Patient classification
Patients were categorized in subtypes according to tumor expression of ER, PR, ki67, and HER2 according to the American Society of Clinical Oncology (ASCO) - College of American Pathologist (CAP) guideline.20 Data were derived from clinical pathology reports. ER/PR positivity defined the luminal groups, which included: Luminal A [i.e. HER2-negative (neg) and low Ki67)]; Luminal B HER2-neg (i.e. HER2 negativity and high Ki67), and Luminal B HER2-positive (pos) (i.e. HER2-pos and any ki67).
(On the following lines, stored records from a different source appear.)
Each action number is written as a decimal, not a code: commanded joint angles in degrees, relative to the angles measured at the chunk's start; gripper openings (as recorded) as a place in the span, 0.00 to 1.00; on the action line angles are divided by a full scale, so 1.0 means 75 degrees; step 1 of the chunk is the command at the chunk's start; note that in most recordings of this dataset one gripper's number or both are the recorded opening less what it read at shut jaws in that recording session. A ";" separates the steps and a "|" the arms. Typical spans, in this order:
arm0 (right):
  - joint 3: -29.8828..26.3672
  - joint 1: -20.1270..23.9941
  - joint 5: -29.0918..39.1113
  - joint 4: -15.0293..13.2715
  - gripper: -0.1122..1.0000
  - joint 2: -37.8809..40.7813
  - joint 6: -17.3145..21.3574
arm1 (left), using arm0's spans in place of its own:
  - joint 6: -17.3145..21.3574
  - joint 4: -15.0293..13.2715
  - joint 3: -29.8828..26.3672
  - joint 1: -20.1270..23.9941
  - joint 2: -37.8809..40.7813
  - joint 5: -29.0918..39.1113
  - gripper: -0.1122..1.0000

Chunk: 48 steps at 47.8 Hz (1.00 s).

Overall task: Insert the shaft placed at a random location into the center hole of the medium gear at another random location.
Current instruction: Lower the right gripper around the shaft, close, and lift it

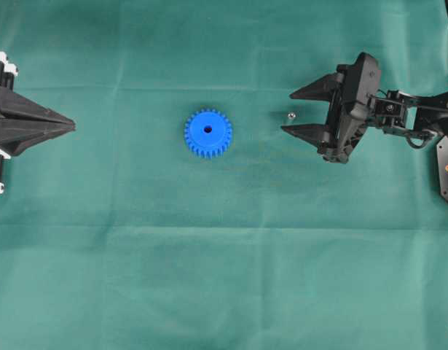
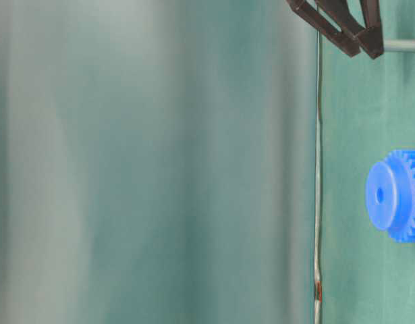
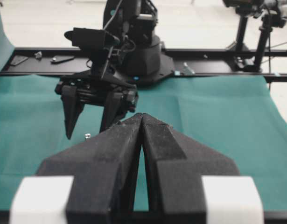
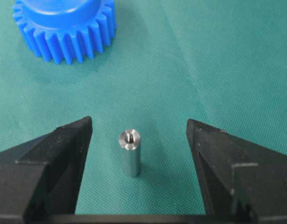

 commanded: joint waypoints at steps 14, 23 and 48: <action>-0.0117 0.0035 -0.0117 -0.0035 0.52 0.0035 0.0035 | 0.0012 0.0012 -0.0105 -0.0012 0.0047 -0.0035 0.10; -0.0117 0.0094 -0.0141 -0.0082 0.22 0.0047 0.0012 | 0.0023 0.0012 -0.0117 -0.0012 0.0047 -0.0035 0.10; -0.0270 0.0094 0.0023 -0.0059 0.22 -0.0211 0.0023 | 0.0023 0.0012 -0.0117 -0.0012 0.0047 0.0023 0.10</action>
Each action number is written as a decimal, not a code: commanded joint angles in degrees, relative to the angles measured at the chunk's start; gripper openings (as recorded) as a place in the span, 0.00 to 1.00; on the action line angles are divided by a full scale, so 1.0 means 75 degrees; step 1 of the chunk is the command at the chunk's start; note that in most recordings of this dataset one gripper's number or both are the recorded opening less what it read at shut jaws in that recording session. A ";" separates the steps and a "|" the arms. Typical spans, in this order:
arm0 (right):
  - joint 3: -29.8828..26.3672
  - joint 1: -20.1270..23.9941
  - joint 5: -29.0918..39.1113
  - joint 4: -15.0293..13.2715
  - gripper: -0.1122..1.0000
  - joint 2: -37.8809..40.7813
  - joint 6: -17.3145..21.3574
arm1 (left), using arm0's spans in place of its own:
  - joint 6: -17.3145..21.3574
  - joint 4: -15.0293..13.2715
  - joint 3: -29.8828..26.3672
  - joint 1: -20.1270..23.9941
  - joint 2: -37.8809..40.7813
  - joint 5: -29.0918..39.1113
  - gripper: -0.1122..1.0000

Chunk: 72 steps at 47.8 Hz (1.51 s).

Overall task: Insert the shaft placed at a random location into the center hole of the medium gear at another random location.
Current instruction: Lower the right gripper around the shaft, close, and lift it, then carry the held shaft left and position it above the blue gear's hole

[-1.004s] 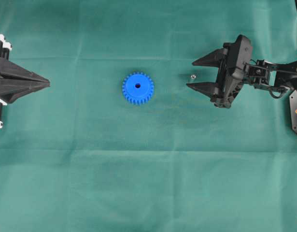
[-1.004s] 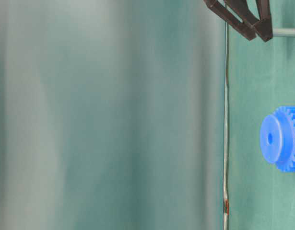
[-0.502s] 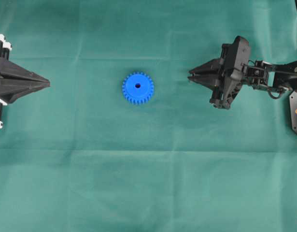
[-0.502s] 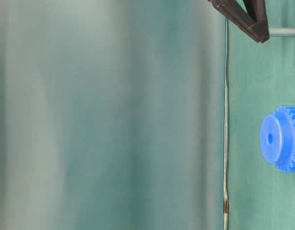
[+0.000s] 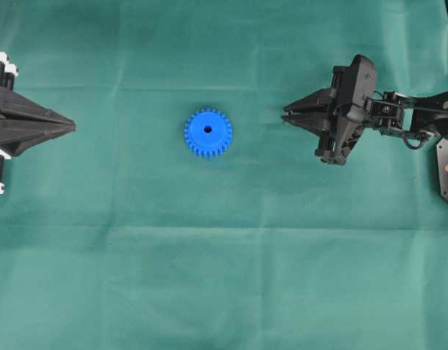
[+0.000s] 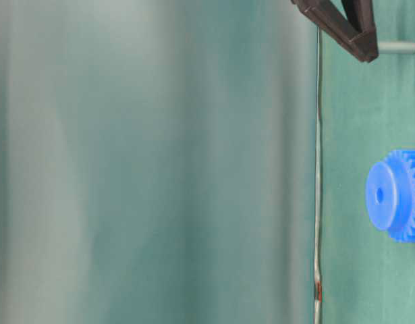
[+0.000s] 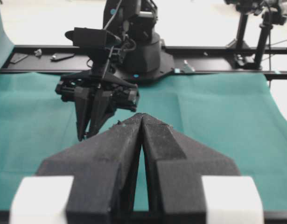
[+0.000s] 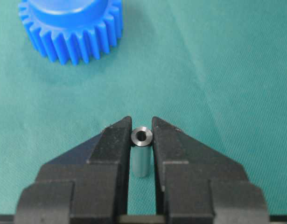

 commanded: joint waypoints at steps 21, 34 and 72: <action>-0.0844 0.0059 0.2590 0.0012 0.22 -0.2191 0.0047 | -0.0023 0.0012 -0.0117 0.0047 0.0047 -0.0047 0.10; -0.0844 0.0105 0.2801 0.0012 0.22 -0.2414 0.0082 | -0.0023 0.0012 -0.0117 0.0059 0.0047 0.0023 0.10; -0.1781 0.0422 0.2742 0.0035 0.22 -0.1488 0.0129 | -0.0035 0.0012 -0.0117 0.0070 0.0047 0.0082 0.10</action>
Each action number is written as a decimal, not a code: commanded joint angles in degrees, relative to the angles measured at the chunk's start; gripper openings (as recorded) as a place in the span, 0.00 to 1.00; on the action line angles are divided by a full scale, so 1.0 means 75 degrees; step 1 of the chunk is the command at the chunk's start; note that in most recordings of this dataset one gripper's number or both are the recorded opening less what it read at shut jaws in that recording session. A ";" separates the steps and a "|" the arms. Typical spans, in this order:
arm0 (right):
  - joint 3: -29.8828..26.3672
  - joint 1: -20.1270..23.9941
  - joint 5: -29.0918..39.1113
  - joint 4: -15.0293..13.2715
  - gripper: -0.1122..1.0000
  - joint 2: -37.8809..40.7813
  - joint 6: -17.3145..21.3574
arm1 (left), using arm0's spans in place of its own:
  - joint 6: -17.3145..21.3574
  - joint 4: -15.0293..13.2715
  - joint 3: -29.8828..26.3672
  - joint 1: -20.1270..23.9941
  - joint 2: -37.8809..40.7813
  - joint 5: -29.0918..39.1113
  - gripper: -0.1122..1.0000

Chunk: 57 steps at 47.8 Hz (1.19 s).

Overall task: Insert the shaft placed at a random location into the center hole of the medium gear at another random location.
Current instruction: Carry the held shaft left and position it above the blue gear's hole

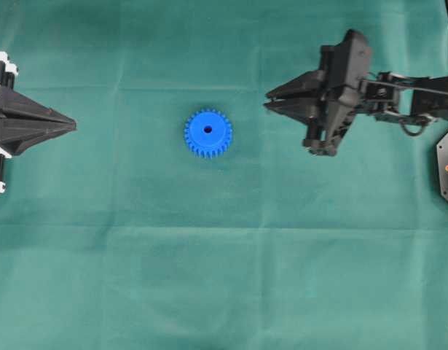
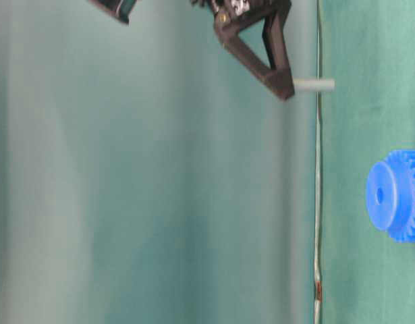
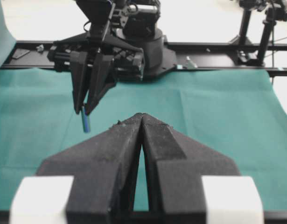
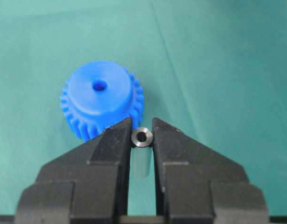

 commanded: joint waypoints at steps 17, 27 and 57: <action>-0.1652 0.0457 0.0000 0.0023 0.22 0.1125 0.0117 | -0.0023 0.0012 -0.0117 0.0023 0.0047 0.0059 0.10; -0.2168 0.0574 0.0012 0.0023 0.22 0.1559 0.0117 | -0.0035 0.0012 -0.0117 0.0012 0.0047 0.0070 0.10; -0.2426 0.0668 0.0105 0.0023 0.22 0.1863 0.0082 | -0.0094 0.0012 -0.0117 0.0012 0.0047 0.0129 0.10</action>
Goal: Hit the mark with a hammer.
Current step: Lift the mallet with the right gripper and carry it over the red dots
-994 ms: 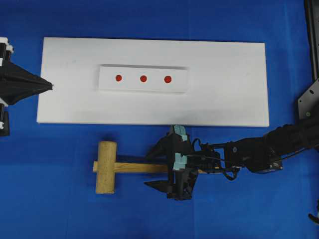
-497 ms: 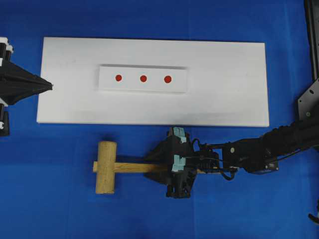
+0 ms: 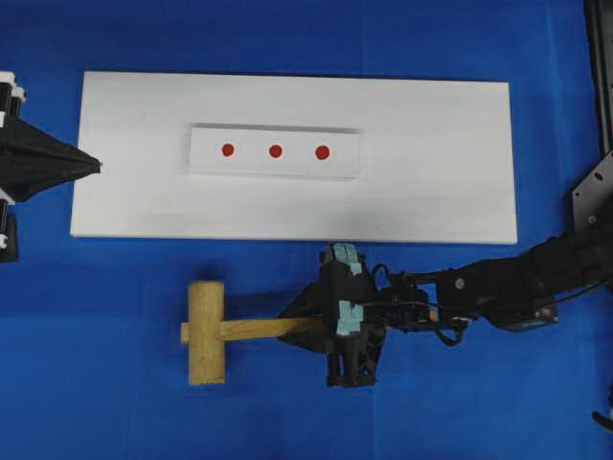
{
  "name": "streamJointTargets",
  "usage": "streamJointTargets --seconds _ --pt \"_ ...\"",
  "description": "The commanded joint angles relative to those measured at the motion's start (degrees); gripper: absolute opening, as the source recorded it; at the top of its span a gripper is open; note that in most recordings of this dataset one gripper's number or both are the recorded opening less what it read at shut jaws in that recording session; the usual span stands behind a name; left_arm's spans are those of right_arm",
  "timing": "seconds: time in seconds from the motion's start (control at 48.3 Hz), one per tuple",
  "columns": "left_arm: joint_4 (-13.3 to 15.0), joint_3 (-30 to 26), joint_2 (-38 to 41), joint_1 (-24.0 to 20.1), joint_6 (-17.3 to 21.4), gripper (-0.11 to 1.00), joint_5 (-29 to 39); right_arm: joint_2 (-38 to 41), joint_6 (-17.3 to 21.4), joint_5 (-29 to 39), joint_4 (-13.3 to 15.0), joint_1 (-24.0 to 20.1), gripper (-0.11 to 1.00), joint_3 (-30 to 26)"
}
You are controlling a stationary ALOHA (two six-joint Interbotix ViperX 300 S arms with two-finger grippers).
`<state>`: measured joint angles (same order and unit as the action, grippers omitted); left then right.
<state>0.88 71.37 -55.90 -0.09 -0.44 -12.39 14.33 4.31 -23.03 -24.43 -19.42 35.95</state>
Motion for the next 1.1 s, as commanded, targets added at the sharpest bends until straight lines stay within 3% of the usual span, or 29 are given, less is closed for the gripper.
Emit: streamJointTargets --seconds 0.0,0.248,0.476,1.077 --pt "0.1 -0.6 0.1 0.0 -0.2 0.0 -0.3 -5.8 -1.5 1.3 0.2 0.0 0.09 -0.7" --pt "0.1 -0.7 -0.4 0.0 -0.3 0.0 -0.3 -13.9 -4.8 6.5 0.2 0.3 0.09 -0.4" --pt "0.1 -0.7 -0.4 0.0 -0.3 0.0 0.1 -15.2 -5.6 7.6 0.2 1.9 0.09 -0.4" --pt "0.2 -0.7 -0.4 0.0 -1.1 0.0 0.5 -17.4 -19.4 12.0 0.4 18.0 0.09 -0.5"
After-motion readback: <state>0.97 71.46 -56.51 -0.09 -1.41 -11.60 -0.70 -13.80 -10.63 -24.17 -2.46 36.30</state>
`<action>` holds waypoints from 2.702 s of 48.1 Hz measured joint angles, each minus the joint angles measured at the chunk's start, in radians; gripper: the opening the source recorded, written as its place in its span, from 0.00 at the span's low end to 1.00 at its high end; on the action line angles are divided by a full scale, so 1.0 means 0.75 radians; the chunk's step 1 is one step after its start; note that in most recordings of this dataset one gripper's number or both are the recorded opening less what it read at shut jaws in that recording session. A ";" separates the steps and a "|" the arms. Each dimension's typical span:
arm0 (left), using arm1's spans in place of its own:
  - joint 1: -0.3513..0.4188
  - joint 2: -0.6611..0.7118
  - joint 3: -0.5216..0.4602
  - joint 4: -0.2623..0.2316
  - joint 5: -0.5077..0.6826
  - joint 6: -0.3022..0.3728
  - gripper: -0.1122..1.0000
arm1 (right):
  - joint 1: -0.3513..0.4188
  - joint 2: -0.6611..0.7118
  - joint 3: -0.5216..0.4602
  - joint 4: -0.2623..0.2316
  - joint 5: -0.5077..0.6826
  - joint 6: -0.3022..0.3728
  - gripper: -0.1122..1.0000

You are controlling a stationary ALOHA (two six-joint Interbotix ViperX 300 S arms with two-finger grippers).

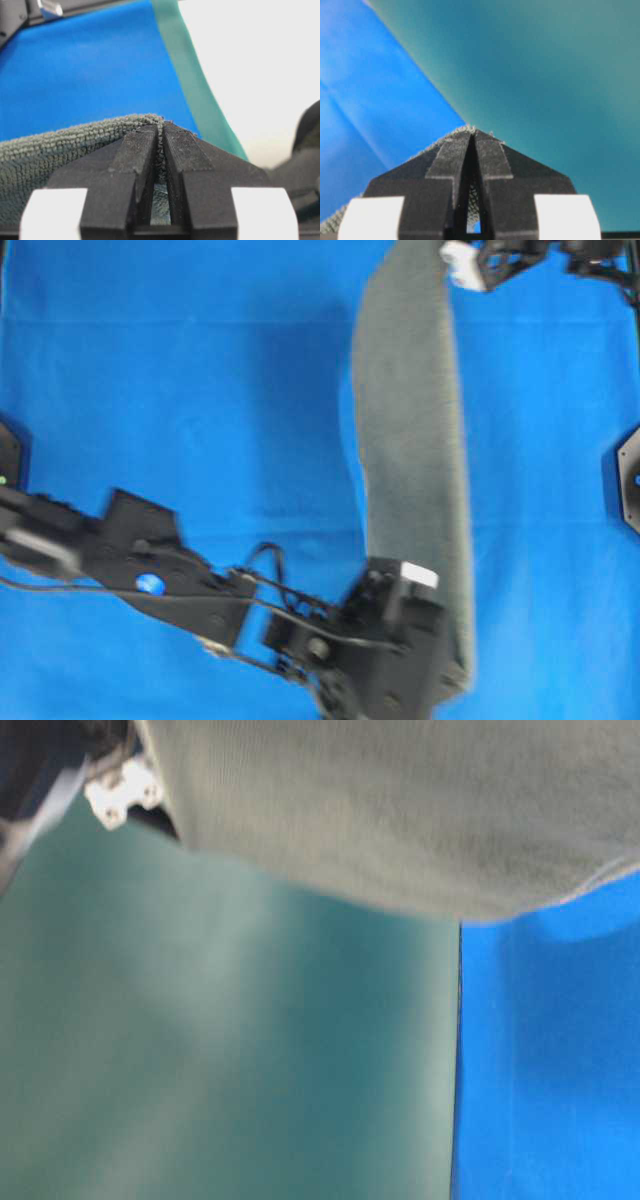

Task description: Fold a large towel.

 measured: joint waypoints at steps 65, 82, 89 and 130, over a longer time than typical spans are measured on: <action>-0.072 -0.327 0.969 -0.018 -0.385 -0.685 0.13 | 0.000 0.796 -0.352 0.029 -0.252 0.000 0.11; -0.014 -0.327 0.972 -0.018 -0.382 -0.624 0.24 | -0.006 0.796 -0.352 -0.041 -0.333 -0.006 0.17; -0.012 -0.327 0.972 -0.018 -0.385 -0.587 0.53 | -0.006 0.796 -0.352 -0.094 -0.335 -0.027 0.56; 0.205 -0.853 1.141 -0.010 -0.194 -0.452 0.79 | 0.076 0.162 0.053 -0.129 -0.419 -0.055 0.62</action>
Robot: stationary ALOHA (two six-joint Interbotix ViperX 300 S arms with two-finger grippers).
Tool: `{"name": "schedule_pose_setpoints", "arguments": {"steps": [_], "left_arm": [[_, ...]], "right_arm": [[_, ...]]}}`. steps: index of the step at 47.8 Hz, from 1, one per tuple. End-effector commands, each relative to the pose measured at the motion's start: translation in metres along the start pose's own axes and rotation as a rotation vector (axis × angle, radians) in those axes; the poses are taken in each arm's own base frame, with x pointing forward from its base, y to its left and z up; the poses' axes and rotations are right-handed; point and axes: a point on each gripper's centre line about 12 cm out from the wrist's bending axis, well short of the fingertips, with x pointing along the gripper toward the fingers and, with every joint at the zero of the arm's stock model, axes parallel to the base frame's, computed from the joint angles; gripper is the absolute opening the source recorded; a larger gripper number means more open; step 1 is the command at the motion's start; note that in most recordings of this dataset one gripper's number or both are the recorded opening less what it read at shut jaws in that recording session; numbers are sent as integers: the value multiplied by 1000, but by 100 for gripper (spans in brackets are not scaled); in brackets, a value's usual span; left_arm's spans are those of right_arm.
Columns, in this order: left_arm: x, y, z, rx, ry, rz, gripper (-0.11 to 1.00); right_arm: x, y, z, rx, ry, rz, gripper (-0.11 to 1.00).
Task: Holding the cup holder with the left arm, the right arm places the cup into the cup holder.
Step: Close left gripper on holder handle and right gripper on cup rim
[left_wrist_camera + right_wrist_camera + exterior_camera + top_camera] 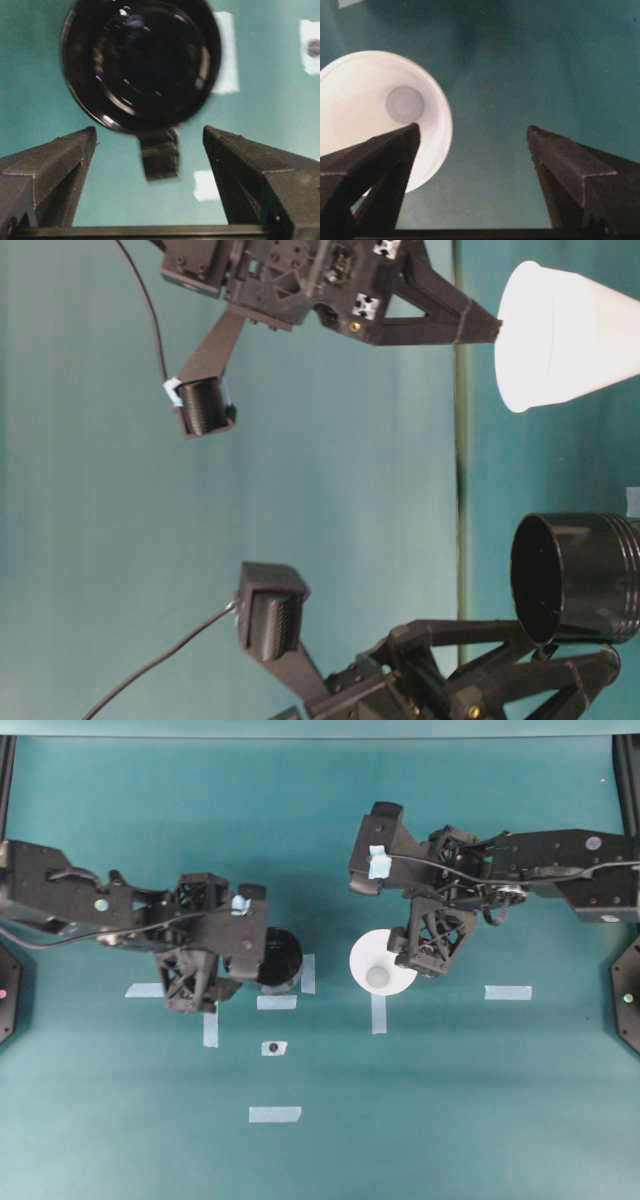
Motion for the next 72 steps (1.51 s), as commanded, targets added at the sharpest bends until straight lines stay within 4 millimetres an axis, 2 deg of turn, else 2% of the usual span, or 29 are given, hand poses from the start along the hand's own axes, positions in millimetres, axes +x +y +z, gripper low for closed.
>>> {"name": "schedule_pose_setpoints", "arguments": {"steps": [1,30,72], "left_arm": [[-2,4,9,-4,-28,10,93],[15,4,-3,-12,31,-1,93],[16,4,-3,-15,33,-1,93]], "right_arm": [[-6,0,8,-2,-29,1,92],[22,1,2,1,44,-5,92],[26,2,3,1,37,-3,92]]}}
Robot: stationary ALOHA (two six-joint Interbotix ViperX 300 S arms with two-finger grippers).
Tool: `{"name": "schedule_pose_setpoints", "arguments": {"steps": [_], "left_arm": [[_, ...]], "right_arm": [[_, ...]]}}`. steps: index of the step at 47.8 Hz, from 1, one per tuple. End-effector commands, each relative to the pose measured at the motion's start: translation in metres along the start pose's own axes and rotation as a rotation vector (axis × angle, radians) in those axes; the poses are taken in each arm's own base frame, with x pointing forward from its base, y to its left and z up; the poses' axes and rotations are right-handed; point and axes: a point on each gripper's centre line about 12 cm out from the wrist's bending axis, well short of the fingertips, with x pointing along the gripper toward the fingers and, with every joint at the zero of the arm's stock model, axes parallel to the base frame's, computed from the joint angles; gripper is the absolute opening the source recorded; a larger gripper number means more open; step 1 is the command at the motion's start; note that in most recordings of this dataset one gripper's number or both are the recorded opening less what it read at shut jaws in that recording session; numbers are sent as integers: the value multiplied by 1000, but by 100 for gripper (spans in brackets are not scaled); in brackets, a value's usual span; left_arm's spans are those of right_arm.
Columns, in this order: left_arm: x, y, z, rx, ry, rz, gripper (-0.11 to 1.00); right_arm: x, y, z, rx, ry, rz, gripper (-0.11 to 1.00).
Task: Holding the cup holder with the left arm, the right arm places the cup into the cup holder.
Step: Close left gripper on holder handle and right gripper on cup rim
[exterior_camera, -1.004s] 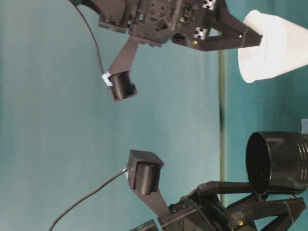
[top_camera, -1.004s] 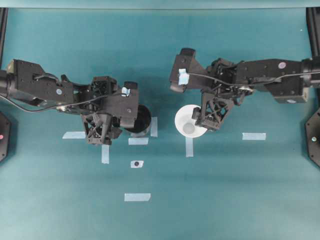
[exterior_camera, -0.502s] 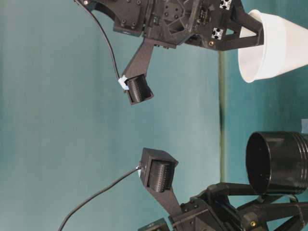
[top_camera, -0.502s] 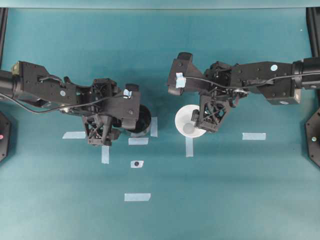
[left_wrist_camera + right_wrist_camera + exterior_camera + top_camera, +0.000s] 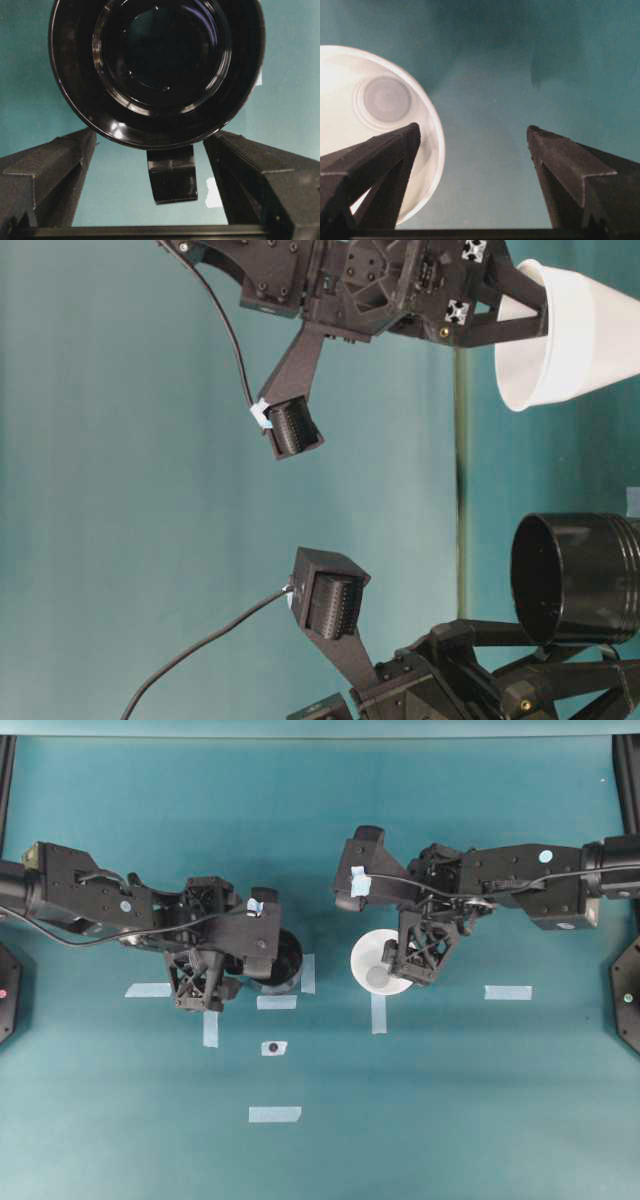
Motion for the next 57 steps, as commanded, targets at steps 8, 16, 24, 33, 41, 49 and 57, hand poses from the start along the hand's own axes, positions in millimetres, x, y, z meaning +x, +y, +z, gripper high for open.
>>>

HER2-pos cancer subtype was defined by negativity for ER/PR and positivity for HER2, while triple negative (TN) cancer was defined by ER/PR and HER2 negativity.
Blood sampling and plasma preparation
Fasting peripheral venous blood was drawn at enrollment prior to start of systemic adjuvant chemotherapy using a 21-gauge nee- dle into 6 mL vacutainer tubes containing 0.109 M citrate (9:1 vol/vol; Becton Dickinson) after discarding the first 2-3 mL of blood.21 Within two hours from collection, plasma was isolated by two sequential centrifugations at 2,600 rpm for 15 minutes (min)22 and stored at -80°C. All samples were anonymized and tested in blind at the Laboratory of Hemostasis and Thrombosis Center (Hospital Papa Giovanni XXIII, Bergamo, Italy).
Hypercoagulation biomarkers
Plasma levels of D-dimer (HemosIL D-dimerHS, Werfen Group) and fibrinogen (QFA thrombin, Werfen Group) were measured on an automated coagulometer analyzer (ACL TOP500, Werfen Group). F1+2 (Siemens Healthcare Diagnostics) and FVIIa-AT complex (Stago) were determined by commercial ELISA. Reference intervals for coagulation biomark- ers were internally generated from a group of 200 apparently healthy controls (170 females; 30 males) with no chronic or acute diseases. Median age was 49 years (range, 35-64 years).